I am using Docker 19.03.8 and want to setup two containers:
- The first is a MySQL container which bind mounts the mysqld socket from the host.
- The second one is a PHP container which needs to access the database via the MySQL container.
Both containers share the same network via the networks
statement. (I can not bind mount the mysqld socket directly into the PHP container, as the MySQL versions are different, therefore the MySQL container).
This is my docker-compose.yml file:
...
database:
build: .
volumes:
- /var/run/mysqld/mysqld.sock:/tmp/mysql.sock
...
The Dockerfile for MySQL:
FROM mysql:8.0.20
COPY my.cnf /etc/mysql/my.cnf
And the my.cnf file contains:
...
[mysql]
socket = /tmp/mysql.sock
[mysqld]
socket = /tmp/mysql.sock
...
Unfortunately I get this error message from the MySQL container:
2020-05-20T11:30:04.708067Z 0 [ERROR] [MY-010270] [Server] Can't start server : Bind on unix socket: Address already in use
2020-05-20T11:30:04.708406Z 0 [ERROR] [MY-010258] [Server] Do you already have another mysqld server running on socket: /tmp/mysql.sock ?
2020-05-20T11:30:04.709083Z 0 [ERROR] [MY-010119] [Server] Aborting
The MySQL container starts with no errors, if I leave out socket = /tmp/mysql.sock
from the [mysqld]
section in my.cnf.

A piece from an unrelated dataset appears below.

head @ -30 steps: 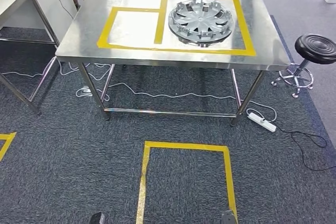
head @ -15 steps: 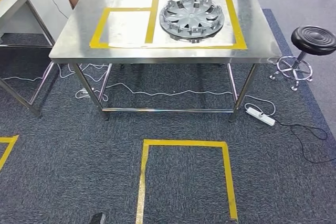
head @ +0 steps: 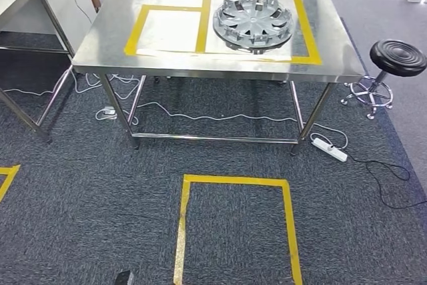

But if I then try to connect to the database from the PHP container (mysql -h <what I specified in the networks statement> -u <user> -p <password>
) I just get an empty database. So I assume it uses the default socket (/var/run/mysqld/mysqld.sock).
I don't understand why this is not working, I would be really grateful if anyone could give me a hint.